• TASK
"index" is the word to look for; copy each line of the listing where it occurs.

========

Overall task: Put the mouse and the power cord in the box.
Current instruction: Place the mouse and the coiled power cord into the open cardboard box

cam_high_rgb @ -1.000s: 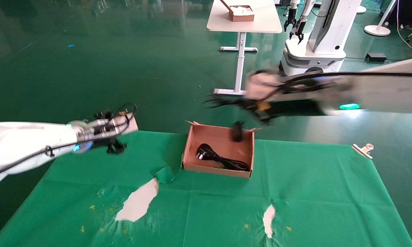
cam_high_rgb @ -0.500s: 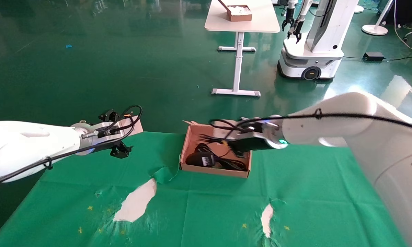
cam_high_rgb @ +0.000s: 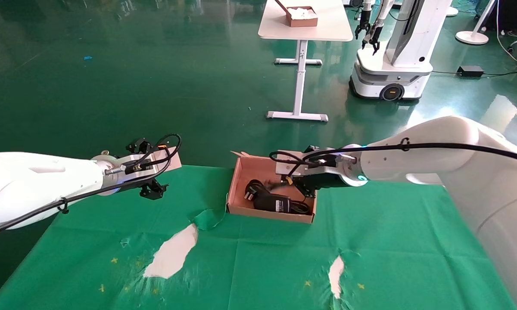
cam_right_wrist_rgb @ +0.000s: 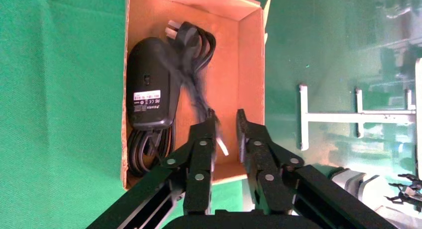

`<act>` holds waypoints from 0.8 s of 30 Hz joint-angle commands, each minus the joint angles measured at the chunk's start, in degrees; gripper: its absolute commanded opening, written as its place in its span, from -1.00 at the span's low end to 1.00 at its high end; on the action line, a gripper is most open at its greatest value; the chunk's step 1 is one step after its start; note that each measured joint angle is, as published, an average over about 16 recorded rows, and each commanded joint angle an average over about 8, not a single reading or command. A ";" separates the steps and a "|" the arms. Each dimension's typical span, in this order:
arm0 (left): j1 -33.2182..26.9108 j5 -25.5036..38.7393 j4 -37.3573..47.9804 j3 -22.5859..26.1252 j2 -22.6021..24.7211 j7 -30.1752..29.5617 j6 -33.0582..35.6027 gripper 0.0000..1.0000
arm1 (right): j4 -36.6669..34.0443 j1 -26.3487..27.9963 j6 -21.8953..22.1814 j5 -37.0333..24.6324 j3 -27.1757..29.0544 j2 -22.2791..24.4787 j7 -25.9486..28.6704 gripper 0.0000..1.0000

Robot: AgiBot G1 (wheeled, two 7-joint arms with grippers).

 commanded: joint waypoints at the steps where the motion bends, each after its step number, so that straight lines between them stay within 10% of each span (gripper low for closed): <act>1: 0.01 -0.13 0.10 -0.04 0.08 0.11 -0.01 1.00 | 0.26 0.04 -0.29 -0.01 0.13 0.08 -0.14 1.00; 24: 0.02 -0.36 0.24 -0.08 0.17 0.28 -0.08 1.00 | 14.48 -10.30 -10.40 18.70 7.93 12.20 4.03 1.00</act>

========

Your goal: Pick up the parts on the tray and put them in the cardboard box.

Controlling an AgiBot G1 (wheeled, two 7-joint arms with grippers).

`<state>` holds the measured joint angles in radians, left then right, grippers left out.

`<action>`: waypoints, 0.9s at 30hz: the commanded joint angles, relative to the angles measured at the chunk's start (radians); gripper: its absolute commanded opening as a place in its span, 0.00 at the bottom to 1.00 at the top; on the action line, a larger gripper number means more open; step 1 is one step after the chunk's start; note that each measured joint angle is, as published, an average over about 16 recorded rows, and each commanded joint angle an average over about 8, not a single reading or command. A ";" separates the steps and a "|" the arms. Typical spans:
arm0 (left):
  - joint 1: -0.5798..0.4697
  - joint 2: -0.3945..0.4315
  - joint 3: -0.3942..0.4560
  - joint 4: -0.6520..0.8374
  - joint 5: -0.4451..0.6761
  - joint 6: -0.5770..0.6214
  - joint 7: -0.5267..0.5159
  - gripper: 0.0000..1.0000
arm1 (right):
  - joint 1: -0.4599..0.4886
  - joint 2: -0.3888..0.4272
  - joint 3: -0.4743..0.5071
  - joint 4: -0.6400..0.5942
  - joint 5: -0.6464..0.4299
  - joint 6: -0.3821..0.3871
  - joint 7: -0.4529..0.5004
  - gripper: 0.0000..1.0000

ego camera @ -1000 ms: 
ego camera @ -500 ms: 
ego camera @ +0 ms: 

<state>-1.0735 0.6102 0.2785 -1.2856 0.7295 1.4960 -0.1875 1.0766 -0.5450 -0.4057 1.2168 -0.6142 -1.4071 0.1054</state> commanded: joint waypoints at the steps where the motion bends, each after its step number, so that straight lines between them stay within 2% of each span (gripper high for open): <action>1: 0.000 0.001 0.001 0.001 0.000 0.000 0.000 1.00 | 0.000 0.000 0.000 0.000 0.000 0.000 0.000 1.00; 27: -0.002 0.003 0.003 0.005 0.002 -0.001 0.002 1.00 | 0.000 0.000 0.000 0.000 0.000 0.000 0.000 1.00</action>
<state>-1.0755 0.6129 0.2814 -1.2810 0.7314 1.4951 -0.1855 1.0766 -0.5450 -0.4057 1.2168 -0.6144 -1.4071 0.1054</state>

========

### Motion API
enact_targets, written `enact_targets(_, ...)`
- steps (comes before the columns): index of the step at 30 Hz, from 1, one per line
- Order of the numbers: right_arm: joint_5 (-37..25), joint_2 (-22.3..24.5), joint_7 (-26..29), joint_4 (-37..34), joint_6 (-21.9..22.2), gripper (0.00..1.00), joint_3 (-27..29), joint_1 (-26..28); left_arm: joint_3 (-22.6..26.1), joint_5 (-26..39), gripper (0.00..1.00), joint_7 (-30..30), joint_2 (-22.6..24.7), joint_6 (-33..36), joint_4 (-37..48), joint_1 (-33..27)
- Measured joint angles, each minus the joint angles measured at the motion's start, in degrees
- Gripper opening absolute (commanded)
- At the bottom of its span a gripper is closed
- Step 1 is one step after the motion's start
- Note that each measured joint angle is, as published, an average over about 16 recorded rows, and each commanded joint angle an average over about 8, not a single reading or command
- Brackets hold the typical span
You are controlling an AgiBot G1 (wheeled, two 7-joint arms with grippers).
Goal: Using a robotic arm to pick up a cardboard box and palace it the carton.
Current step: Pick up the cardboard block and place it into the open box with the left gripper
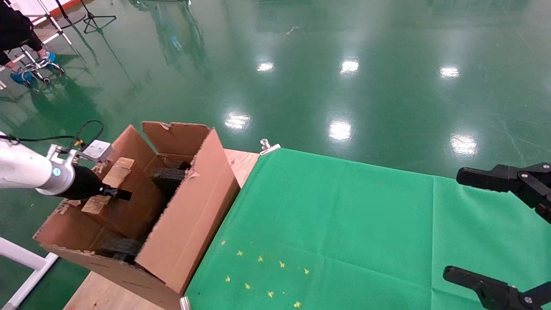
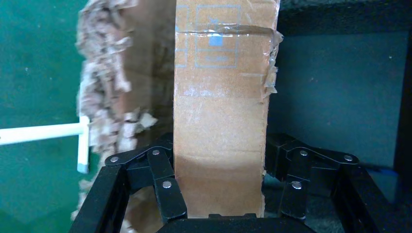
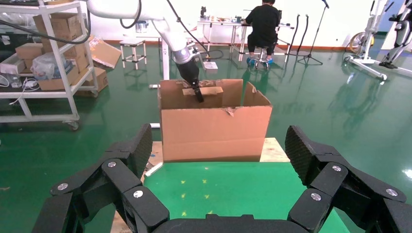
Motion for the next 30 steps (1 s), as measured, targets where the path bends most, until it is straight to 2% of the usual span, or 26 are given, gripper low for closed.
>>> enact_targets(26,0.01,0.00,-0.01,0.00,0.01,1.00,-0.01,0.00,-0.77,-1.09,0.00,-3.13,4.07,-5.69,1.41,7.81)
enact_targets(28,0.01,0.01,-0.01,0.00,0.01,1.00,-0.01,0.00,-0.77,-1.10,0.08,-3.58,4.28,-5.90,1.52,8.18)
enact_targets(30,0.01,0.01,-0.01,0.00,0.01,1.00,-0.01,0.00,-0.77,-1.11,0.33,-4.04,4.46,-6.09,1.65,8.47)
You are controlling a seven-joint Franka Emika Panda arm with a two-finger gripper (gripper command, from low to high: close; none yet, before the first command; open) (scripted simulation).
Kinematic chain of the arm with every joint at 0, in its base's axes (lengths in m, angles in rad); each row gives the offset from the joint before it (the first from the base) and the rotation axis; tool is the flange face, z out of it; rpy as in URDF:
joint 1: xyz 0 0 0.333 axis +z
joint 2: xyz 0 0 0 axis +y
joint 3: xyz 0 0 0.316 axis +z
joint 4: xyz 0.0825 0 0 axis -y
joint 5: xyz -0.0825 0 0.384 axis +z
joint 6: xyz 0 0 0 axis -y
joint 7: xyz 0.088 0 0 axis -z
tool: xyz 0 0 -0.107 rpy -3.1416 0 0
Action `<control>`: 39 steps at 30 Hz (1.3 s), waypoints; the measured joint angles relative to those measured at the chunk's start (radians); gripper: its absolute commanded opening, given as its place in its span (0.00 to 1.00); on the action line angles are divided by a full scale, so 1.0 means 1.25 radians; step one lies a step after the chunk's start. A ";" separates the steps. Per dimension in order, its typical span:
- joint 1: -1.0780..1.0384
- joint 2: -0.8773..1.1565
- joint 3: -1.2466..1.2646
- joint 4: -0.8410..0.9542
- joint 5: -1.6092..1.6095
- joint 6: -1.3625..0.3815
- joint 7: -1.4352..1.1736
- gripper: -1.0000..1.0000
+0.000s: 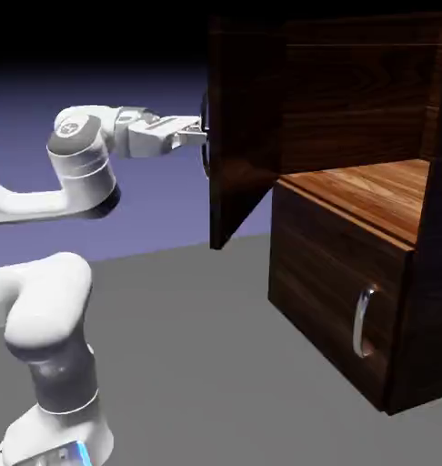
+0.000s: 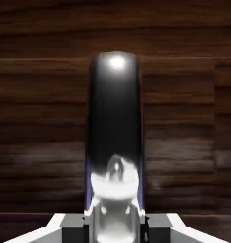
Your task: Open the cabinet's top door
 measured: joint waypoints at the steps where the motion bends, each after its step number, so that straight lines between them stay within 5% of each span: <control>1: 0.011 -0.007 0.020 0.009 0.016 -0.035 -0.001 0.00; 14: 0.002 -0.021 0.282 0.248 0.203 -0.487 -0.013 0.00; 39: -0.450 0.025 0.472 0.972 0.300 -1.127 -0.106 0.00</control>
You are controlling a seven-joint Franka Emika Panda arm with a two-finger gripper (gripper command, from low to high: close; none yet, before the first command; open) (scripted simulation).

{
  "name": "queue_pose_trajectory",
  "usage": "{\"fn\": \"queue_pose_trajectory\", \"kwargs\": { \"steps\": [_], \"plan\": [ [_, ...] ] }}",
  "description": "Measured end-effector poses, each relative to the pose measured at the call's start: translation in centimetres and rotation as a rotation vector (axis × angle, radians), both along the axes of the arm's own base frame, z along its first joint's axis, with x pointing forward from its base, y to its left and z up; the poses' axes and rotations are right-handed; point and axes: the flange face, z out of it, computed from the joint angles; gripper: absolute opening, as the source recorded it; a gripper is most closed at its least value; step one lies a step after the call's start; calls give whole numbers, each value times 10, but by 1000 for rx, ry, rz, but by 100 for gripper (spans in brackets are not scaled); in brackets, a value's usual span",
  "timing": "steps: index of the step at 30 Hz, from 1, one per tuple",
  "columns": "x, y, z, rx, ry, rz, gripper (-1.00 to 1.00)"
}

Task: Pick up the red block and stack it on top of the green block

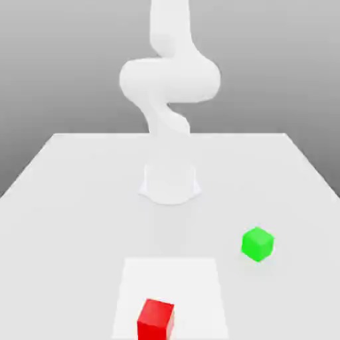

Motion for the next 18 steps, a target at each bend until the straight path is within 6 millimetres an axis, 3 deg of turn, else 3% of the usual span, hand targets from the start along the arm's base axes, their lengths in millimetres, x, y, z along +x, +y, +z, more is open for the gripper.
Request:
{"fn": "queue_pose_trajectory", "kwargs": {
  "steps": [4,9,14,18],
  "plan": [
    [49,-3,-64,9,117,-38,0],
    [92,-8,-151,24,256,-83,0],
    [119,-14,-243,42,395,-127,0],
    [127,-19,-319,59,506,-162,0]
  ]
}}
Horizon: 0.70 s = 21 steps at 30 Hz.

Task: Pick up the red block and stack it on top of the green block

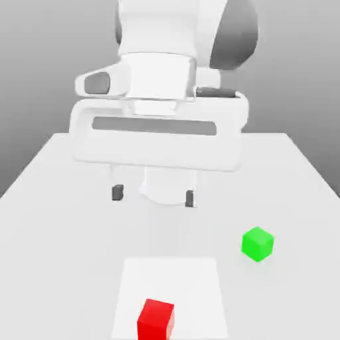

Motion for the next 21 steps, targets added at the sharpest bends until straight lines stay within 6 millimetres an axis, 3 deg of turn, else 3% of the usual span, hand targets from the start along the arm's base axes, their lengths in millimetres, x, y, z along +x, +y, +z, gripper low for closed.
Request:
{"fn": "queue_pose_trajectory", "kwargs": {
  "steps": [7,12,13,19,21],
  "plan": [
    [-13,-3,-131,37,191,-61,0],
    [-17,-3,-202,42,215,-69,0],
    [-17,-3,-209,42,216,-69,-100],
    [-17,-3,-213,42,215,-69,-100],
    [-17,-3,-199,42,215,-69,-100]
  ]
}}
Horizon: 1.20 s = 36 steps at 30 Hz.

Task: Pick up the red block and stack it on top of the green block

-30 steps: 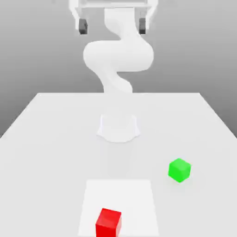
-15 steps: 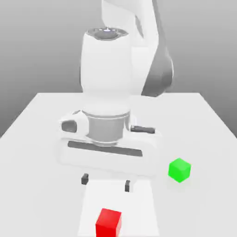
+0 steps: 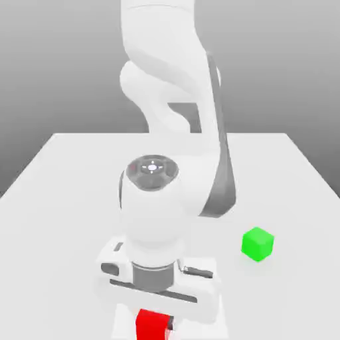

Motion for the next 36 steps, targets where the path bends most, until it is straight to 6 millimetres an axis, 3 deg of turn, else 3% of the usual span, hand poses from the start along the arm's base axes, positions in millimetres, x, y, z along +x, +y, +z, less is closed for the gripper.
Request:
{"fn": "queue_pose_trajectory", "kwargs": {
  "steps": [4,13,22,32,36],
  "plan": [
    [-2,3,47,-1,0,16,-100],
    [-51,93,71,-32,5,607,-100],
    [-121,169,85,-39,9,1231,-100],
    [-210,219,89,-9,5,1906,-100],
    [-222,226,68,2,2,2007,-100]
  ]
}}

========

• TASK RESULT
- steps (comes before the columns): index of the step at 30 Hz, from 1, one per line
  "timing": "steps: index of the step at 30 Hz, from 1, one per tuple",

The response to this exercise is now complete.